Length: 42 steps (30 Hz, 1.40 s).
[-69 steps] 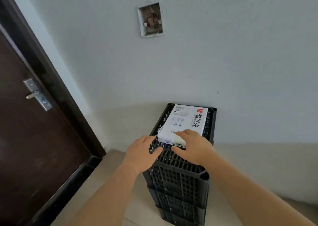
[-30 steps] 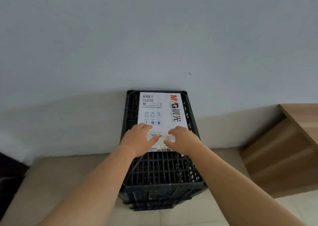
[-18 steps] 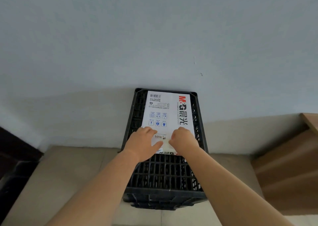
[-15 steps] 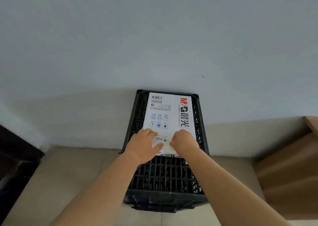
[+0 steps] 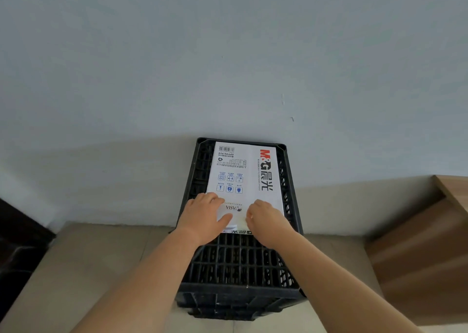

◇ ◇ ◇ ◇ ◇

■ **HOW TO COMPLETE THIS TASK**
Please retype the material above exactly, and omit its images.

■ **ANSWER SPACE**
Length: 42 steps (30 Hz, 1.40 s).
[-69 steps] 
[-30 steps] 
[-18 steps] 
[-15 steps] 
[+0 steps] 

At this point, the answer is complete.